Here in the United States I believe things are going well. The Congress is showing a sympathetic understanding of the agreement and of the responsibilities which the United States has undertaken in connection with it. I believe that the Congress will shortly give its approval to the U.S. proposal to entrust to American civilian technicians [Page 844] the early warning system in the Sinai passes, to serve as you so aptly put it, as witnesses to the implementation of the peace agreement.2 The Congress also appears favorably disposed toward providing the economic assistance to Egypt which we discussed in Salzburg and which Secretary Kissinger further discussed with you in Alexandria. I plan to submit a request to the Congress for dols 700 million in economic assistance for Egypt.

We have also been in touch with a number of other governments to emphasize how important this agreement is as a step toward a just and lasting peace. We have encouraged them to give broad support to you. Despite the predictable criticisms which have come from certain countries, I am convinced that history will show that you are the only Arab leader who has made tangible progress toward a just peace. The world will come to understand that you made your historic decision not just for Egypt but for all Arabs. We will continue to make these points with other governments and to urge them to take concrete actions to demonstrate their support of your policies.

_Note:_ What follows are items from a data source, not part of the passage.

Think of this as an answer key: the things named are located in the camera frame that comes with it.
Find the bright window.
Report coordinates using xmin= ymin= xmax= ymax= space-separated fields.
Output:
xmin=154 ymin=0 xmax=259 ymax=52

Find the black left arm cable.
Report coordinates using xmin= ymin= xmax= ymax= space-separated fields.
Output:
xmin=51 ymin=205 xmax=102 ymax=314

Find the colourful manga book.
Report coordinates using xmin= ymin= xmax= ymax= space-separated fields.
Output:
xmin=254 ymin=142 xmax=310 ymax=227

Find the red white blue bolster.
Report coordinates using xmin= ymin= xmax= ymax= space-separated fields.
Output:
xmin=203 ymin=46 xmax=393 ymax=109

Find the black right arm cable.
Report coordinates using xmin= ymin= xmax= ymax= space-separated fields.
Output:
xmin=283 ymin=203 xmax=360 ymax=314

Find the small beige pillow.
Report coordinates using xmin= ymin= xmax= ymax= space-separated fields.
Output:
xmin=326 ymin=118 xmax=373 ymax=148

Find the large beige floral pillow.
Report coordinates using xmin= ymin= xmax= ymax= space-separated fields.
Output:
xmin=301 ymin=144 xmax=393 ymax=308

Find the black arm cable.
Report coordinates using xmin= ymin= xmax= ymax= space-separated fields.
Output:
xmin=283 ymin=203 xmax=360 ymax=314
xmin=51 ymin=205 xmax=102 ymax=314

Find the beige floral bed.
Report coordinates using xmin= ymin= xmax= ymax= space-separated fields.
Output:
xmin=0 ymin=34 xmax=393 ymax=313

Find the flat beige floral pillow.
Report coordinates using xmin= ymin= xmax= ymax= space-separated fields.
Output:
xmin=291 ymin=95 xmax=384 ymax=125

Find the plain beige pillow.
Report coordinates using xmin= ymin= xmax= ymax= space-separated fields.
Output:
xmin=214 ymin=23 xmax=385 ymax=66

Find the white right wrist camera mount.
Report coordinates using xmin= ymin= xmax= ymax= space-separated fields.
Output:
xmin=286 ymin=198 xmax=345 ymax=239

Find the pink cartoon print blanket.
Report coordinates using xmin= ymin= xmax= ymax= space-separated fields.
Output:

I have noted the public expressions of concern coming from the Middle East that the agreement not freeze the situation diplomatically. I share this view. With particular reference to Syria, Secretary Kissinger has told President Asad that we would make a serious effort to help achieve progress on the Syrian front, and he has assured President Asad that the United States counts on a united Arab world to further the peace process. In our view, division in the Arab world is the danger to future progress. As I have said on numerous occasions, we are committed to the proposition that a lasting peace in the Middle East must involve progress on all fronts and must be based on careful attention to the interests of all its people, including the Palestinians.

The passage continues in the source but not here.